Catch the Age Wave is a book about how the church should seize the opportunity of deploying the church’s seniors to reach a rapidly aging population. The church’s seniors are defined by the authors Win Arn and Charles Arn as those in the late 50’s and 60’s – the “soon to be retired” or “the recently retired.” My purpose was to survey what has been written about how churches pastored their seniors. Here are my brief reflections.
The Arns feel that there we should view seniors today differently from how they were viewed in the past. They are not weak and sickly. Today’s seniors are healthier than their counterparts a decade ago. They do not yet need a great deal of volunteers to take care of them. In fact they are potentially a great source of volunteers for the church. They can be great care-givers. Their retirement motive is not necessarily to play or rock the chair. They want to work, learn, grow and serve and play too. Evidently churches in Singapore need to revise their views of the seniors, and give more attention, more resources to deploy seniors and reach the unsaved seniors. I cannot but agree that we need new eyes.
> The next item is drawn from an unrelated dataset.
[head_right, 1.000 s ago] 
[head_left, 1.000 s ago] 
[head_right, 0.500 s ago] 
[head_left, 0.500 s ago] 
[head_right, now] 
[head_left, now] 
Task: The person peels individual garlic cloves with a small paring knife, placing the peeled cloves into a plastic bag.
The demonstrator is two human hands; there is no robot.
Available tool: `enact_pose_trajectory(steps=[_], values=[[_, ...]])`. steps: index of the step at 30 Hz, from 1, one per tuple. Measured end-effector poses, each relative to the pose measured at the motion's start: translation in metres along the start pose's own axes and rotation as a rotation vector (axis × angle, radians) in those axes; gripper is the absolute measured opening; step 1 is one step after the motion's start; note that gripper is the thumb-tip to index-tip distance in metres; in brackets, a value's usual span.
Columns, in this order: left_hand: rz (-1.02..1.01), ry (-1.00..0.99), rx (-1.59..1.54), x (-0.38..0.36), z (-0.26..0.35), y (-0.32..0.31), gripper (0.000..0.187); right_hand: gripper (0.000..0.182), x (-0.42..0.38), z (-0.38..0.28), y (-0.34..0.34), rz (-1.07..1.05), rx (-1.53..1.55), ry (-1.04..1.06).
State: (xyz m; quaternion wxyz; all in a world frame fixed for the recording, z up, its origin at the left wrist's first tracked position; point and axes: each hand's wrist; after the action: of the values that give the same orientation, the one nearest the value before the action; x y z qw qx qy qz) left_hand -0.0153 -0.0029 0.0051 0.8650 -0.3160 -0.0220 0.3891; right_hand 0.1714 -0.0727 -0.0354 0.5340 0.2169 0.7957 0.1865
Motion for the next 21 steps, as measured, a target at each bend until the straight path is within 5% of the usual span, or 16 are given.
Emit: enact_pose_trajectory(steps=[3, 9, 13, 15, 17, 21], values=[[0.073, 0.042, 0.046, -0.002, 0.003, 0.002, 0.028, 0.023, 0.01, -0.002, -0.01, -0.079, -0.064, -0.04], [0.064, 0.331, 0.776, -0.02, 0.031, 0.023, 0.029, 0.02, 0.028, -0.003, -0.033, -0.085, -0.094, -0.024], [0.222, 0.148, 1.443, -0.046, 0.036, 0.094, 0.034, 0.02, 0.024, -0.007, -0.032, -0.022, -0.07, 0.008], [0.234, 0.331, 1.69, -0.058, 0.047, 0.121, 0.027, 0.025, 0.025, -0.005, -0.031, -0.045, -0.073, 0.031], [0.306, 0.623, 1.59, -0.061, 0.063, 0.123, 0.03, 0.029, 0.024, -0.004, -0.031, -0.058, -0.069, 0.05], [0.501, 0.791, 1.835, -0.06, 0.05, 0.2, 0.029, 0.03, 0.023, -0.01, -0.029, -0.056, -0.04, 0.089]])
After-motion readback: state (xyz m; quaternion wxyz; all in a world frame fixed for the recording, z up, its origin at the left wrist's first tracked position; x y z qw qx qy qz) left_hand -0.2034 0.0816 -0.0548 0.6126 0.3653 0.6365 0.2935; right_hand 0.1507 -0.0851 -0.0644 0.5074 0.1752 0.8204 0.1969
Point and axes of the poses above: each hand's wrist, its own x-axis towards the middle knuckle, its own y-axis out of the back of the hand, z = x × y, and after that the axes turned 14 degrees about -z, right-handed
Ageism, that bias against the old, has no place in the church that boasts of Abraham as the father of their faith.
However, I was dissatisfied with the way spiritual development was dealt with superficially in the book. The tasks that seniors have to tackle and the spirituality of this stage of life were not spelled out nor examined. There was no mention of the very stark reality of the challenges of ministry to the seniors – especially the older old. Nothing was said of the infirm, the shut-ins, the poor, the sick and dying and their needs. The focus was heavily focused on the hope, the positive, the opportunities and ideas for ministry. It was imbalanced but their purpose was different from what I was searching for.
Their methodology was based on the “homogeneity principle” of church growth. This is the idea that the more people are of the same race, status, language and age group the higher the likelihood that such a homogeneous group would grow. I thought that such a mental model would deter church leaders from seeing the church as ideally multi-generational and meant to be so because holistic, deeper and richer learning of the faith takes place more effectively in such a social context.
Arn, W., Arn, C. 1993. Catch the Age Wave. Grand Rapids Michigan: Baker Book House.